## Input data
⁂

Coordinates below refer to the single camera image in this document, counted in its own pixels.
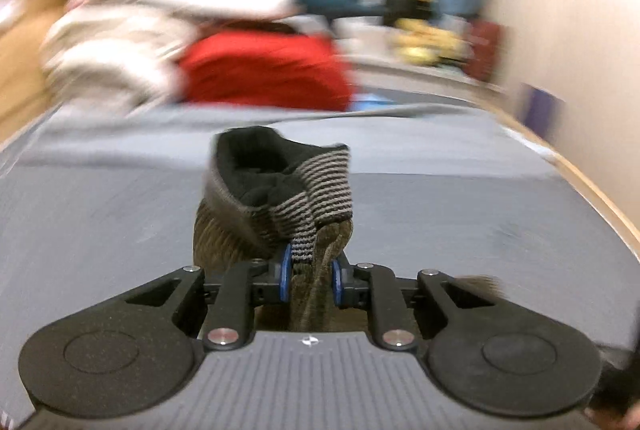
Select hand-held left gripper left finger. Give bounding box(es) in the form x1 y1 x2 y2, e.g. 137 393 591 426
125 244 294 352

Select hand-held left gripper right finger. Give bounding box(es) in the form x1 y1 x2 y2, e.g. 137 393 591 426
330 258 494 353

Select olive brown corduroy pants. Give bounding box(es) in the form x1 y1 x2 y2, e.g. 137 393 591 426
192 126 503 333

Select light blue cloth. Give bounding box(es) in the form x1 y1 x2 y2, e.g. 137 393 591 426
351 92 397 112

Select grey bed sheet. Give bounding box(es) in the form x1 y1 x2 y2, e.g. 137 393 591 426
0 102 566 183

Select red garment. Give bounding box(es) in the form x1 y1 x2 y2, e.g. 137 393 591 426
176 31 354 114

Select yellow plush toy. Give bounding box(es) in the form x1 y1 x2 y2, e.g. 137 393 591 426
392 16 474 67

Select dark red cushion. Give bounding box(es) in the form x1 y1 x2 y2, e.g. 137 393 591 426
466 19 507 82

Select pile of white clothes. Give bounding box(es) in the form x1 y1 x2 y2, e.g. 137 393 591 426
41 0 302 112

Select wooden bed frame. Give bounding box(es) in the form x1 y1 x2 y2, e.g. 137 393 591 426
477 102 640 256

⁂

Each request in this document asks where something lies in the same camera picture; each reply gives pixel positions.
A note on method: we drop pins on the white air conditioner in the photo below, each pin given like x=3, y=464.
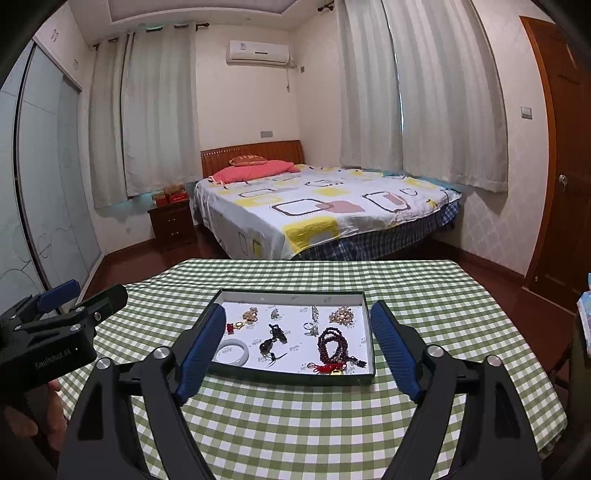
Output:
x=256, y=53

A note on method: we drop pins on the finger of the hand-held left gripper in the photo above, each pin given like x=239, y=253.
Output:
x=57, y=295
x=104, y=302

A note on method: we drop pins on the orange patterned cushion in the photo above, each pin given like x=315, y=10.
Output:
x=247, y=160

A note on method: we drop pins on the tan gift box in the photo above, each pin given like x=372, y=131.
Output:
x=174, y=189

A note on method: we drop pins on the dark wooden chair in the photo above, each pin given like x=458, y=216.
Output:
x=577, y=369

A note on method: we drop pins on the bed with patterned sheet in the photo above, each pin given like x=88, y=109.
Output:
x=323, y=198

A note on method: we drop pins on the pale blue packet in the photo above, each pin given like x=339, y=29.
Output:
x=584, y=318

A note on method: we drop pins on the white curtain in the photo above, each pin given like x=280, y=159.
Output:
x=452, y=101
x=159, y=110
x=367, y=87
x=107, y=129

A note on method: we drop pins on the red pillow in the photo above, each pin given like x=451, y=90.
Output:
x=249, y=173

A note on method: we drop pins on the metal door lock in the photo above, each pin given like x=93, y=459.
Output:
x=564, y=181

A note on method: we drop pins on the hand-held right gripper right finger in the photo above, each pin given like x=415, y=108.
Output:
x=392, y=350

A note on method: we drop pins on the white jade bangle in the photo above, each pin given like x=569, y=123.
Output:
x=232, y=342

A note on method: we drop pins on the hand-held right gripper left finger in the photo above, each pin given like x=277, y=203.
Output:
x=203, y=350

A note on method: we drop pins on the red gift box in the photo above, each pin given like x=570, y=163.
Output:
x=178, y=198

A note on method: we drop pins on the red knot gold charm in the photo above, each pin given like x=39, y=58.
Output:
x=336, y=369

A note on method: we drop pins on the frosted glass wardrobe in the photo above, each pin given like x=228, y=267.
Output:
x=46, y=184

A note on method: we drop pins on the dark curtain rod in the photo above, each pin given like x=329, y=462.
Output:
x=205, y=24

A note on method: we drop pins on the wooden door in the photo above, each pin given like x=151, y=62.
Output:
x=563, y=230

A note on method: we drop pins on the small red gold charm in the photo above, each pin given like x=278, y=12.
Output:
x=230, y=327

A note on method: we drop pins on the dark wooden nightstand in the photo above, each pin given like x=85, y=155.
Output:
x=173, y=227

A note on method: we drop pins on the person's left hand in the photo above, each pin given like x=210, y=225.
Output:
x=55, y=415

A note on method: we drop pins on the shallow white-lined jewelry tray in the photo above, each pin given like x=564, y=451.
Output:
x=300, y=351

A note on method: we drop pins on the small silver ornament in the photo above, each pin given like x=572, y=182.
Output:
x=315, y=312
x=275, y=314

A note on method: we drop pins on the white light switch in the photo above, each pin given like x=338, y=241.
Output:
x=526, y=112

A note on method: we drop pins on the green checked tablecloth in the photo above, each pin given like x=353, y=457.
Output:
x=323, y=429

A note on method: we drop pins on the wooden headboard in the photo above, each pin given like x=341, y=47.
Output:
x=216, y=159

⁂

Find every line above that contains the word "curtain", and return each one.

A note on method: we drop pins on the white curtain in the photo above, each pin given like x=280, y=159.
A note on method: we drop pins on the dark curtain rod in the photo above, each pin given like x=329, y=462.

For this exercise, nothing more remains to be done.